▶ _Work order_: Return the data. Every word must match.

▶ _Stored data_:
· · · ·

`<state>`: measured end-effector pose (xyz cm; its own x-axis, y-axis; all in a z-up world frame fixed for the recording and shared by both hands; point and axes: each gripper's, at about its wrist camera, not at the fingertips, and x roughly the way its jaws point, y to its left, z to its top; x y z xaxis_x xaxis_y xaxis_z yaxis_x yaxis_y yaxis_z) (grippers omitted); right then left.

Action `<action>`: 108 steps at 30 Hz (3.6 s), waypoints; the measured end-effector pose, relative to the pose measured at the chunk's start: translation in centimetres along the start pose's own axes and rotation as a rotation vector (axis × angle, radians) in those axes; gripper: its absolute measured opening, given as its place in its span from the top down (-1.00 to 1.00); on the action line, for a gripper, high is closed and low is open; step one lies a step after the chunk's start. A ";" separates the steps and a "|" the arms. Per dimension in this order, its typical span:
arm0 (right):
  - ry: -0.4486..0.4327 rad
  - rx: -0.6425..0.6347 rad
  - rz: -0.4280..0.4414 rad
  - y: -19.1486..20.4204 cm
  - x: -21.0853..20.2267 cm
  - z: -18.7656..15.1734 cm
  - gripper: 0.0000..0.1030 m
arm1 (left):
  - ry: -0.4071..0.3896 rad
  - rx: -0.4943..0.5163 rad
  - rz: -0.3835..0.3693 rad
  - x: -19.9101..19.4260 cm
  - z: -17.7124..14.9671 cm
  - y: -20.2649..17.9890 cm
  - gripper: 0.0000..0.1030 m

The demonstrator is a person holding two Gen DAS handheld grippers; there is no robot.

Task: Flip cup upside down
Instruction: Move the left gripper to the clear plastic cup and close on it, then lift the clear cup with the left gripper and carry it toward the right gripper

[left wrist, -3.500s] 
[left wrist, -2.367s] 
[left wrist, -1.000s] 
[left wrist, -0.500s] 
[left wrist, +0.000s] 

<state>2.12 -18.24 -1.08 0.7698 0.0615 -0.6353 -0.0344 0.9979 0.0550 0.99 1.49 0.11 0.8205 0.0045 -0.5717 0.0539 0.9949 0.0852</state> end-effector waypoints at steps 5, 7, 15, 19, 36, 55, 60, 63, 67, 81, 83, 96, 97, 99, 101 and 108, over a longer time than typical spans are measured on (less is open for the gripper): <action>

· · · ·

▶ _Task output_:
`<state>`: measured end-effector pose (xyz cm; its own x-axis, y-axis; all in a z-up world frame fixed for the recording and shared by both hands; point and axes: each gripper's, at about its wrist camera, not at the fingertips, and x roughly the way its jaws point, y to its left, z to its top; x y z xaxis_x xaxis_y xaxis_z yaxis_x yaxis_y yaxis_z) (grippers omitted); right then left.

Action `<action>`: 108 steps at 30 Hz (3.6 s), waypoints; the measured end-effector pose, relative to the pose measured at the chunk's start: translation in centimetres along the start pose's own axes and rotation as a rotation vector (axis × angle, radians) in those axes; gripper: its absolute measured opening, given as its place in its span from the top down (-1.00 to 1.00); on the action line, for a gripper, high is closed and low is open; step one lies a step after the chunk's start. A ";" separates the steps and a "|" the arms. Per dimension in this order, its typical span:
arm0 (right):
  - ry: -0.4486..0.4327 rad
  - rx: -0.6425..0.6347 rad
  - rz: -0.4280..0.4414 rad
  - y: -19.1486..20.4204 cm
  - x: -21.0853..20.2267 cm
  - z: -18.7656..15.1734 cm
  - gripper: 0.0000..0.1030 m
arm1 (left):
  - ry: -0.4071..0.3896 rad
  - rx: -0.4943..0.5163 rad
  - rz: -0.3835..0.3693 rad
  - x: -19.9101..19.4260 cm
  - z: -17.7124..14.9671 cm
  - y: -20.2649..17.9890 cm
  - gripper: 0.0000..0.1030 m

The demonstrator is a person holding two Gen DAS handheld grippers; there is no robot.

Task: Flip cup upside down
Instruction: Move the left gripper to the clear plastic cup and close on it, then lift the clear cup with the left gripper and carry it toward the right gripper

[left wrist, -3.500s] 
[left wrist, -2.367s] 
[left wrist, -1.000s] 
[left wrist, -0.500s] 
[left wrist, +0.000s] 

<state>2.12 -18.24 -1.08 0.7698 0.0615 -0.6353 -0.0344 0.9979 0.0550 0.99 1.49 0.11 0.8205 0.0045 -0.5717 0.0539 0.9949 0.0852</state> end-effector waypoints at steps 5, 7, 15, 19, 36, 55, 60, 63, 67, 81, 83, 96, 97, 99, 101 and 108, over a longer time than typical spans are measured on (less is open for the gripper): <action>

The work for this exercise is now done.